▸ What is expected:
What you give must be exactly the lines of the material from the first through the line that contains "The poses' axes", inclusive, and no others.

+--

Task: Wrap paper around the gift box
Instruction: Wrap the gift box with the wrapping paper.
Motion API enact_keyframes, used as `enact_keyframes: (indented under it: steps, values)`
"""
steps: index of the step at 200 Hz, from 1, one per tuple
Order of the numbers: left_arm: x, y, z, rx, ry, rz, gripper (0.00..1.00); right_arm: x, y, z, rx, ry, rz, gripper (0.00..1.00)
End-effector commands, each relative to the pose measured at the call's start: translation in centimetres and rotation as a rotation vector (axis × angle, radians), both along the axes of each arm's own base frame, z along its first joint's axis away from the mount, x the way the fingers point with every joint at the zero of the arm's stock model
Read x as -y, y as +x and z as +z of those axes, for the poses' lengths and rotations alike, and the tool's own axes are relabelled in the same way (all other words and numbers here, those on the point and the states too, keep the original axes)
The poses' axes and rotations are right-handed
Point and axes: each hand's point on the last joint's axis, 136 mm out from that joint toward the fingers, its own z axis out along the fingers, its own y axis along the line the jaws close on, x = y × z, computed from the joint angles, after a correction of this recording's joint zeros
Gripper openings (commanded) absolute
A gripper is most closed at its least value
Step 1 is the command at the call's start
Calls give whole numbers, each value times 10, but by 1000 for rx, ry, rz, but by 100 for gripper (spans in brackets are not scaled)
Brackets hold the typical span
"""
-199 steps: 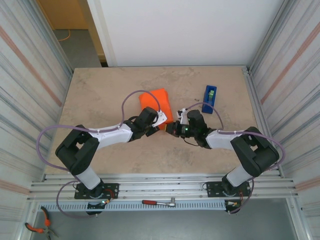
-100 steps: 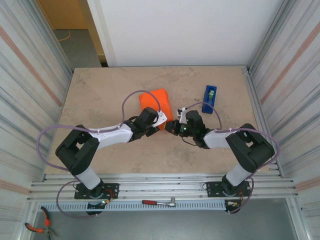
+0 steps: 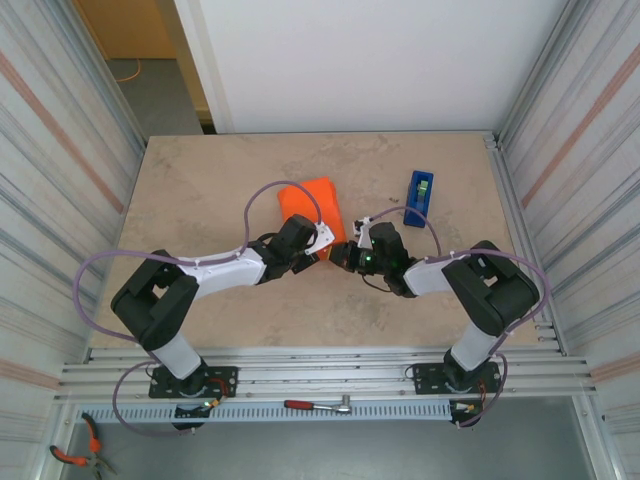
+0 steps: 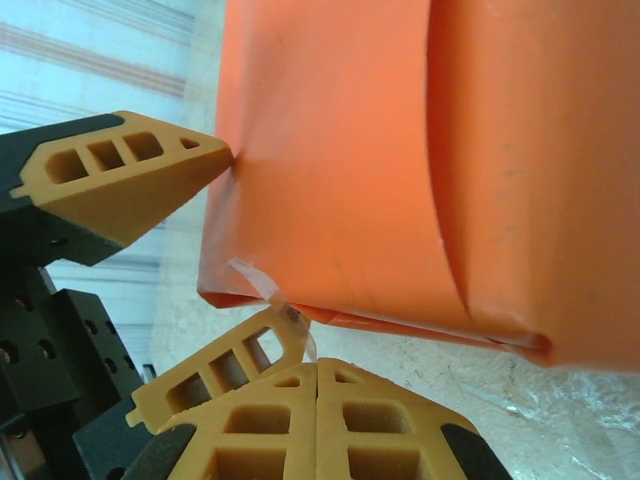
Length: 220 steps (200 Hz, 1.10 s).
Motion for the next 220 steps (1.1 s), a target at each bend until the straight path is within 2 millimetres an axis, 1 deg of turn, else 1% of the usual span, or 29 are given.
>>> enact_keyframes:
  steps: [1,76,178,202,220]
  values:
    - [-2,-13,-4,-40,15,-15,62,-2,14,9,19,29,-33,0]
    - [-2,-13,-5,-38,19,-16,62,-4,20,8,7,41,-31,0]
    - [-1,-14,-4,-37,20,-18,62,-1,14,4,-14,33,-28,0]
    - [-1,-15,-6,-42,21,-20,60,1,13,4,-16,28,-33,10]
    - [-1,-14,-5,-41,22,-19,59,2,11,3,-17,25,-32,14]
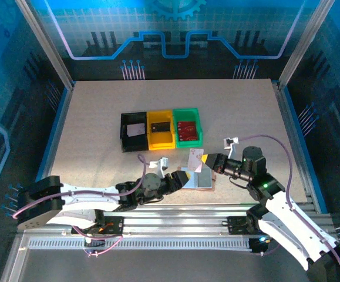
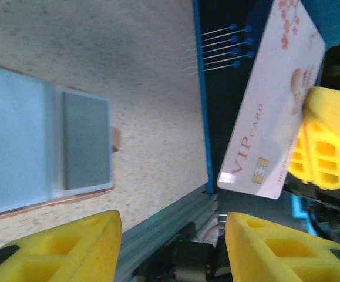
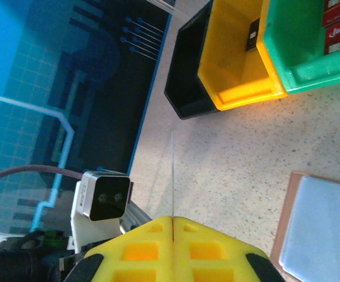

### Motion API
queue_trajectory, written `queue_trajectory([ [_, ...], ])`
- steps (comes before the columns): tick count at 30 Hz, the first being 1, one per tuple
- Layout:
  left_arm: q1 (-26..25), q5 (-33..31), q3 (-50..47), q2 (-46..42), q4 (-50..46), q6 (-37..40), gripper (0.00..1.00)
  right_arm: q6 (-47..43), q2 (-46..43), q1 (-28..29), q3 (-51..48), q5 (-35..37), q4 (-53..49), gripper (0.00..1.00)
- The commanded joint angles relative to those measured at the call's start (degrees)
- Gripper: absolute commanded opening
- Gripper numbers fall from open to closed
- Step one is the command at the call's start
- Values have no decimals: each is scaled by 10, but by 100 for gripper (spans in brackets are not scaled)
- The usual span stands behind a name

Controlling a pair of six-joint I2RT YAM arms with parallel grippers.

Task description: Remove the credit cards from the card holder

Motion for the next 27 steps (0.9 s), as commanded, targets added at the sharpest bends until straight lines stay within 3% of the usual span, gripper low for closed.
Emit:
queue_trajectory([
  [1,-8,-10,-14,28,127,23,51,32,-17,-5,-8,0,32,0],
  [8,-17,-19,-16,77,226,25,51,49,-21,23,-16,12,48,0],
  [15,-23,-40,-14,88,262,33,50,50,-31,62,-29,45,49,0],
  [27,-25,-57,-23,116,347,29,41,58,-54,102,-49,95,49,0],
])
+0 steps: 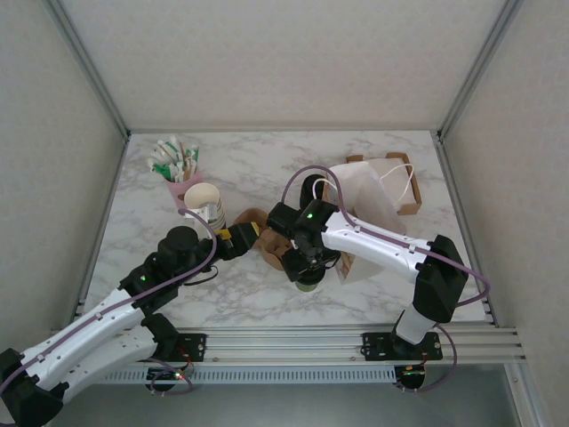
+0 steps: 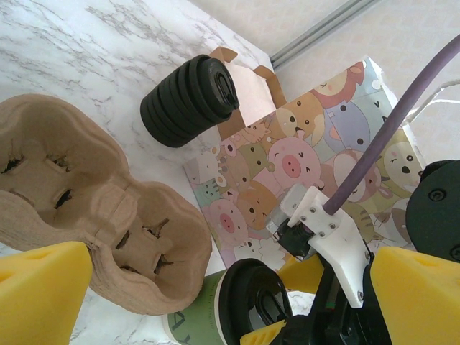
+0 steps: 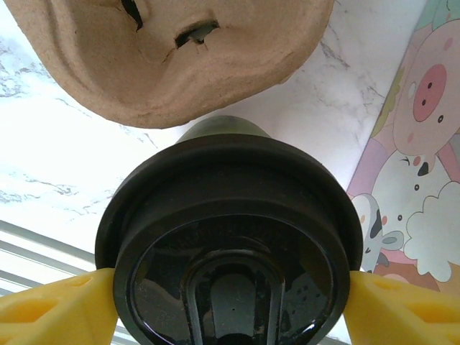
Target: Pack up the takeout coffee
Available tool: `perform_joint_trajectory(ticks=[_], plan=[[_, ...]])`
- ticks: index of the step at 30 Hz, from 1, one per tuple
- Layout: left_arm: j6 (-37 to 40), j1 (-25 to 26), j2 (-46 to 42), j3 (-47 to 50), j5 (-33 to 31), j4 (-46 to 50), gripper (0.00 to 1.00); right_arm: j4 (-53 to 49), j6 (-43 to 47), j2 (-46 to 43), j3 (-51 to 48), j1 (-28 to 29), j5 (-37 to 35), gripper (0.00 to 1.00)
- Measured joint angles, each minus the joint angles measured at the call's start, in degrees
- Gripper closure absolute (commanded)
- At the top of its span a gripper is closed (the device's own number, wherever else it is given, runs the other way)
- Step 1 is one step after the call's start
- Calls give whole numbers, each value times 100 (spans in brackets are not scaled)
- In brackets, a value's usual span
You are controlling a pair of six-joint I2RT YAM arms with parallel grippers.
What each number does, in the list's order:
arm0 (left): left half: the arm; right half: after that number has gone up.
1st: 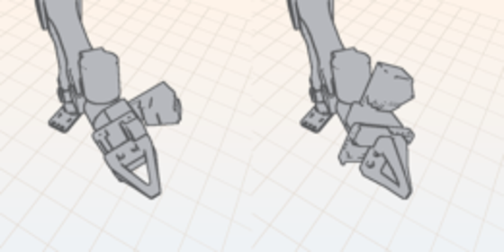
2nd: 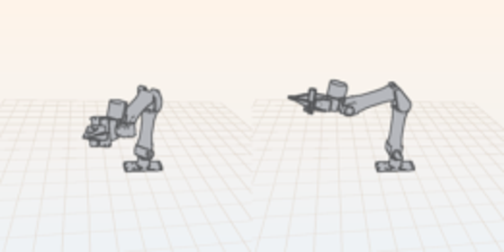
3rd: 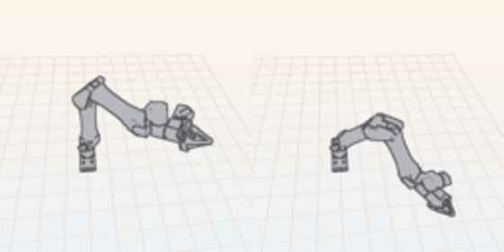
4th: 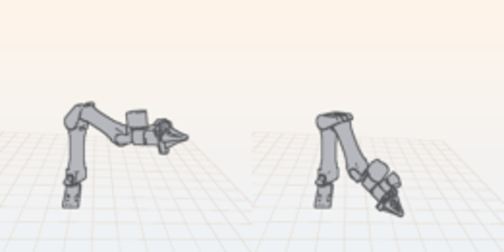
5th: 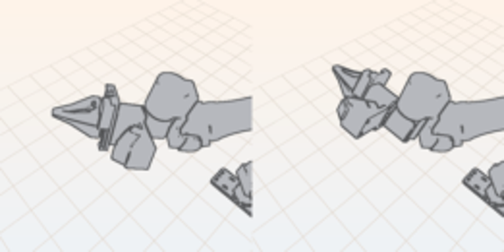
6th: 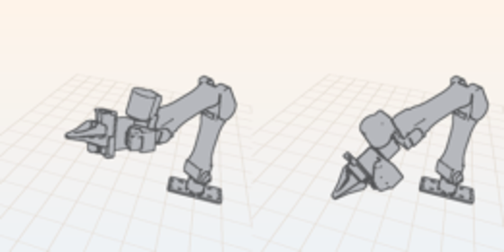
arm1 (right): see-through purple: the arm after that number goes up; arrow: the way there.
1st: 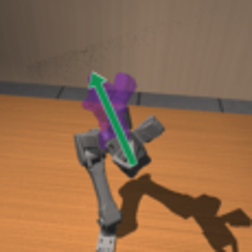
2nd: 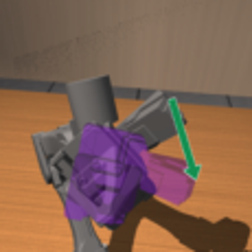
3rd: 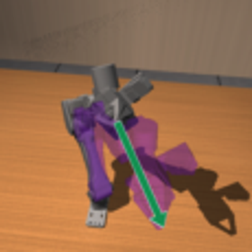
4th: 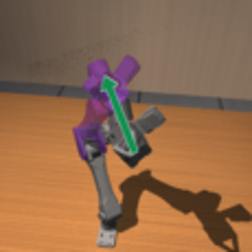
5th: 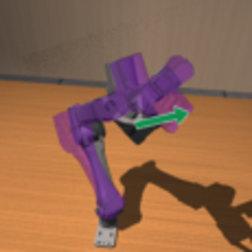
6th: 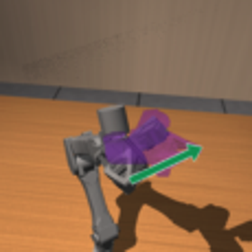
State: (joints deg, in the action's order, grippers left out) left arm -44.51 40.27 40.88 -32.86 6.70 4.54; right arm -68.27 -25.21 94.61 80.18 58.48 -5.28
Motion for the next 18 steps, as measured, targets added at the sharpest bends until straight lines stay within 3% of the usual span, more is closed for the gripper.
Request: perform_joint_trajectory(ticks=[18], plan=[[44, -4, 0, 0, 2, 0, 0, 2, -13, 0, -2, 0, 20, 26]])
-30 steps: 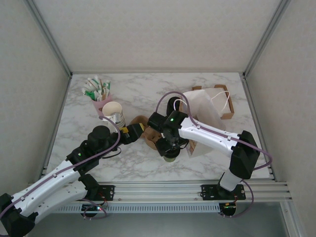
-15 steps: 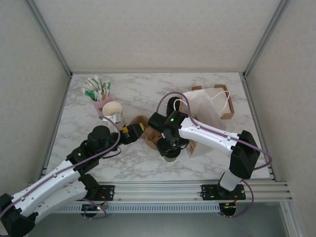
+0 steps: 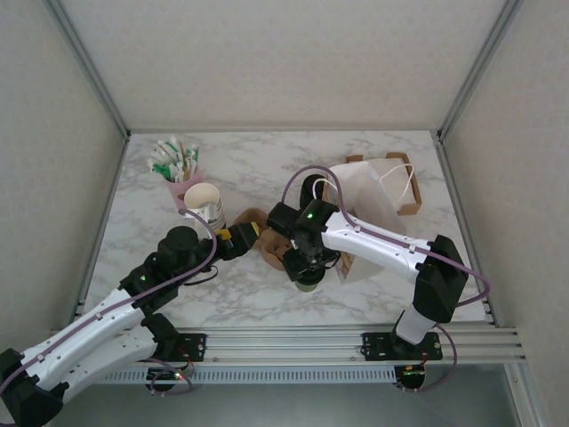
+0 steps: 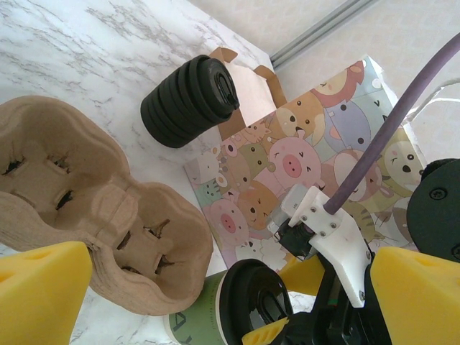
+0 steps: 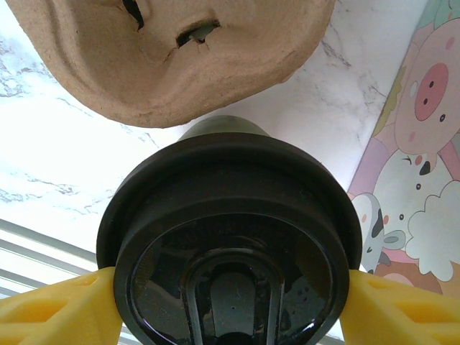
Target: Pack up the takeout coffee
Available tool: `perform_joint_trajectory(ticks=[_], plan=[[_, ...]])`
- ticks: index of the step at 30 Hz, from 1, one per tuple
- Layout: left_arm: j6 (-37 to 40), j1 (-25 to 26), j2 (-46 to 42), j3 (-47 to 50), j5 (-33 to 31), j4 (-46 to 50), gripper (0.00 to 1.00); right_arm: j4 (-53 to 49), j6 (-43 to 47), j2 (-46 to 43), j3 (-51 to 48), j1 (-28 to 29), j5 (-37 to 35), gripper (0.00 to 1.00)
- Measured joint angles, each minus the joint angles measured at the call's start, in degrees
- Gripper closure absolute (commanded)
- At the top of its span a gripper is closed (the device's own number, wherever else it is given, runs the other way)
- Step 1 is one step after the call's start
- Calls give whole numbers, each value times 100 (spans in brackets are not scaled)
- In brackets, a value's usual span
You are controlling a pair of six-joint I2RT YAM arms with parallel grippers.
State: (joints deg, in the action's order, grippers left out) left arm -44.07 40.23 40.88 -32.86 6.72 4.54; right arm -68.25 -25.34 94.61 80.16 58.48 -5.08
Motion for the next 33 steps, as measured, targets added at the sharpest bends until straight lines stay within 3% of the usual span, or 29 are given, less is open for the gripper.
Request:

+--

▸ Expected answer:
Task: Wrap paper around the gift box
Instruction: Wrap the gift box with the wrapping paper.
Motion API enact_keyframes, used as `enact_keyframes: (indented under it: steps, values)`
"""
steps: index of the step at 200 Hz, from 1, one per tuple
Order of the numbers: left_arm: x, y, z, rx, ry, rz, gripper (0.00..1.00); right_arm: x, y, z, rx, ry, rz, gripper (0.00..1.00)
End-effector commands, each relative to the pose measured at the call's start: translation in centimetres and rotation as a rotation vector (axis × angle, radians), both along the axes of each arm's own base frame, z along its first joint's axis away from the mount, x the way the fingers point with every joint at the zero of the arm's stock model
Read x as -y, y as +x and z as +z of those axes, for the poses' lengths and rotations alike, and the tool's own axes are relabelled in the same way (all other words and numbers here, those on the point and the states too, keep the original axes)
The poses' axes and rotations are right-handed

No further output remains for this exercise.